Find the line with "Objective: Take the" in the entries below, then reproduce it and every line after it down to and including the line with "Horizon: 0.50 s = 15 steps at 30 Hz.", exactly.

┌─ The records

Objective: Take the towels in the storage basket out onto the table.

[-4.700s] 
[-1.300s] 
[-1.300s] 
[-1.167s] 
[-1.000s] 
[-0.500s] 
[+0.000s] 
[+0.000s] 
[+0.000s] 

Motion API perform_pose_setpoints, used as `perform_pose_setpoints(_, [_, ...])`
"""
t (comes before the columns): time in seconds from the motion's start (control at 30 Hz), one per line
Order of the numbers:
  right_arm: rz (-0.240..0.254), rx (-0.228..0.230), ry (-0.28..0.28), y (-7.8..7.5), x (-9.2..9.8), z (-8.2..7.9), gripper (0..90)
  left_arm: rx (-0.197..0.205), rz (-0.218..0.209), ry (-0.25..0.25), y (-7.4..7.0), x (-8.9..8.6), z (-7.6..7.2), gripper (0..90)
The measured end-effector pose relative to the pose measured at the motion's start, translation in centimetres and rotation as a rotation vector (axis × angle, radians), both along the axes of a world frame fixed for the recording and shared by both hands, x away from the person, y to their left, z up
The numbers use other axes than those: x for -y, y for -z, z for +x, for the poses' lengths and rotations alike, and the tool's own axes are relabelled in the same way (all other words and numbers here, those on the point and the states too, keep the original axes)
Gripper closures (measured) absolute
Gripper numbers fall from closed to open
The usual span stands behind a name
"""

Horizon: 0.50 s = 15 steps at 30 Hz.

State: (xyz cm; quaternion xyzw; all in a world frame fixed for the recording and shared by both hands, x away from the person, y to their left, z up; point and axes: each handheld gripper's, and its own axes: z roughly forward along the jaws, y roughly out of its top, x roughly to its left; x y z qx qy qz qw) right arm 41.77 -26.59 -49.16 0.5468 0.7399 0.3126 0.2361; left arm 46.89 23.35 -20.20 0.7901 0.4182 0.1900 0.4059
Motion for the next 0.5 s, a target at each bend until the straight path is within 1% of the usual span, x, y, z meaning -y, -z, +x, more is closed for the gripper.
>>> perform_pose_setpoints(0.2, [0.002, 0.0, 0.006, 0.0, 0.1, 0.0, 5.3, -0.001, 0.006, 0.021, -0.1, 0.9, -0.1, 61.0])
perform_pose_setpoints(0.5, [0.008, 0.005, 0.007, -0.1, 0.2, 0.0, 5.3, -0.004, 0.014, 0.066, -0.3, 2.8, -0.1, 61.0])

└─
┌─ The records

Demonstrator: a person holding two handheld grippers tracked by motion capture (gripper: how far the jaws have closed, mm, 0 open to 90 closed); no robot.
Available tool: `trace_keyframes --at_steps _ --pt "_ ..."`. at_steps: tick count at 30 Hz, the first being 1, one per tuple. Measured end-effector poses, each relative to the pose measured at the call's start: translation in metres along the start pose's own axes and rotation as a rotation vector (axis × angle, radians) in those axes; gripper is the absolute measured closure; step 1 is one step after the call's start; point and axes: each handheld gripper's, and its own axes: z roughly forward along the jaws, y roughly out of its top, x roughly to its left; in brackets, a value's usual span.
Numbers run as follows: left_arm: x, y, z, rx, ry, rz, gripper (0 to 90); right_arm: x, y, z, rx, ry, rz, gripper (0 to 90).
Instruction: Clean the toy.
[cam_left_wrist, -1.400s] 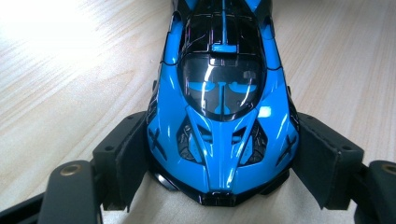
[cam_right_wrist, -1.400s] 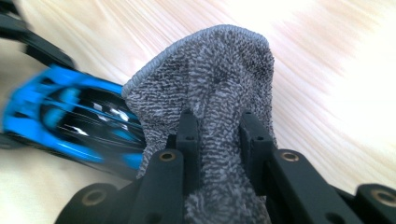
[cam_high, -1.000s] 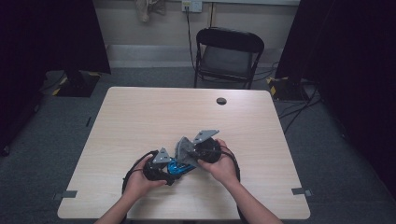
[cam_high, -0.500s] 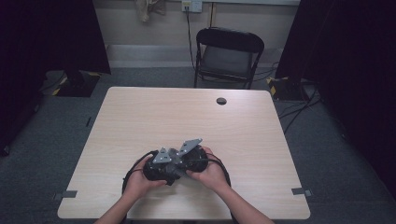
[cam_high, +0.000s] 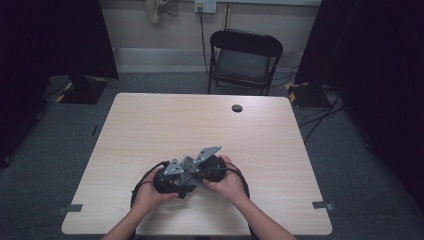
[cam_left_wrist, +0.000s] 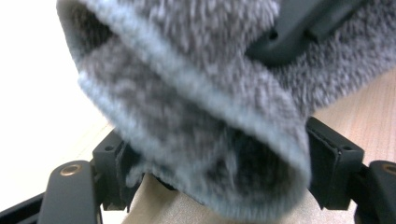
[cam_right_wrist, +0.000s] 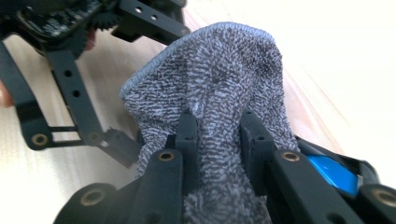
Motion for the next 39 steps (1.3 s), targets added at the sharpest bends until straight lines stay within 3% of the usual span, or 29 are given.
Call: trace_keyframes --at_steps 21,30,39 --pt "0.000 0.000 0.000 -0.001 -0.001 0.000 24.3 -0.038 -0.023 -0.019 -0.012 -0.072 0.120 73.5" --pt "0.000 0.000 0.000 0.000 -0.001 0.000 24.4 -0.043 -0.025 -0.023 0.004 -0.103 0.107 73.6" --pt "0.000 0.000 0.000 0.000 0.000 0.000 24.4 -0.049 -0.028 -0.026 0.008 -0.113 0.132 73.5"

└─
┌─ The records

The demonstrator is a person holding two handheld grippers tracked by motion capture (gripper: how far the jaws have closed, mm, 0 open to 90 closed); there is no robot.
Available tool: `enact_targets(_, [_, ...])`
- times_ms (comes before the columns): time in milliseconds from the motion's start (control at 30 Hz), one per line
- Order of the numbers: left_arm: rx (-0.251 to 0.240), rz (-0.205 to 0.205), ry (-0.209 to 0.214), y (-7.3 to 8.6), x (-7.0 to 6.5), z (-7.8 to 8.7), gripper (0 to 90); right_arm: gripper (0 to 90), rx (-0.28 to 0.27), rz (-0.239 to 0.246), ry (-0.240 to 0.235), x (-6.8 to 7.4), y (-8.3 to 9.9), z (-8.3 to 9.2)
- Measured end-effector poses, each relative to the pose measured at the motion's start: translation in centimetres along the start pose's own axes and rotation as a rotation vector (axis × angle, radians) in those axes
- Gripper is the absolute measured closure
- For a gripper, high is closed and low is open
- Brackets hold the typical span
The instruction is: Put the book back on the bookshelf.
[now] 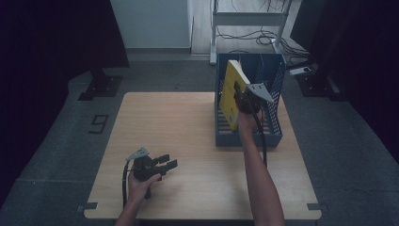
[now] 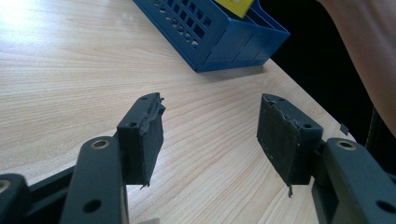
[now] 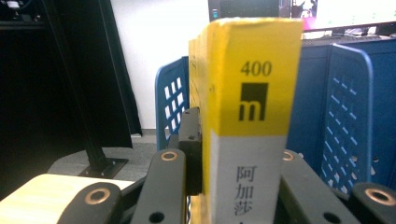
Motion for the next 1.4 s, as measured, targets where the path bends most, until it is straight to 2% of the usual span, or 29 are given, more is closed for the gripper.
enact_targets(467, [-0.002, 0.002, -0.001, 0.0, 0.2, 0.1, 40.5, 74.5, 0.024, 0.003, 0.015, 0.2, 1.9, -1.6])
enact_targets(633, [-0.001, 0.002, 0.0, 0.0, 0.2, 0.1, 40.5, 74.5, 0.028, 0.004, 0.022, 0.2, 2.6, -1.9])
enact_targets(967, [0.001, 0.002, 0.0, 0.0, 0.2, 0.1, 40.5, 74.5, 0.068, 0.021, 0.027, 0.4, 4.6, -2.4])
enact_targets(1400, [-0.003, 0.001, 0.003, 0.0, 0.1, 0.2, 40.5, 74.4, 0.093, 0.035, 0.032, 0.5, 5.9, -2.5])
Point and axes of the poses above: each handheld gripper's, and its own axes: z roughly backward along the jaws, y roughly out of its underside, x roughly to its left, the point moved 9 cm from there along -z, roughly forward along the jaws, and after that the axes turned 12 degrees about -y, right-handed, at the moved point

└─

» Response to this exercise:
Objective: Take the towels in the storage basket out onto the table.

[-4.700s] 
[-1.300s] 
[-1.300s] 
[-1.167s] 
[-1.000s] 
[-0.500s] 
[+0.000s] 
[+0.000s] 
[+0.000s] 

Motion API perform_pose_setpoints, used as `perform_pose_setpoints(_, [_, ...])`
"""
t (comes before the columns): time in seconds from the motion's start (control at 30 Hz), one per line
Order of the numbers:
  right_arm: rz (-0.240..0.254), rx (-0.228..0.230), ry (-0.28..0.28), y (-7.8..7.5), x (-9.2..9.8), z (-8.2..7.9), gripper (0..90)
  left_arm: rx (-0.197..0.205), rz (-0.218..0.209), ry (-0.25..0.25), y (-7.4..7.0), x (-8.9..8.6), z (-7.6..7.2), gripper (0..90)
The measured end-effector pose relative to the pose measured at the motion's start, translation in centimetres and rotation as a rotation vector (axis × angle, radians), both along the axes of a world frame fixed for the recording and shared by both hands, x away from the person, y to their left, z up
The numbers use other axes than those: x for -y, y for -z, z for +x, for the poses' lengths and rotations alike, and the tool's own axes are relabelled in the same way (all other words and numbers here, those on the point and the states too, keep the original axes)
Gripper closures (measured) absolute
Gripper numbers fall from closed to open
The usual span stands behind a name
"""

Horizon: 0.50 s = 15 steps at 30 Hz.

No more output will be given.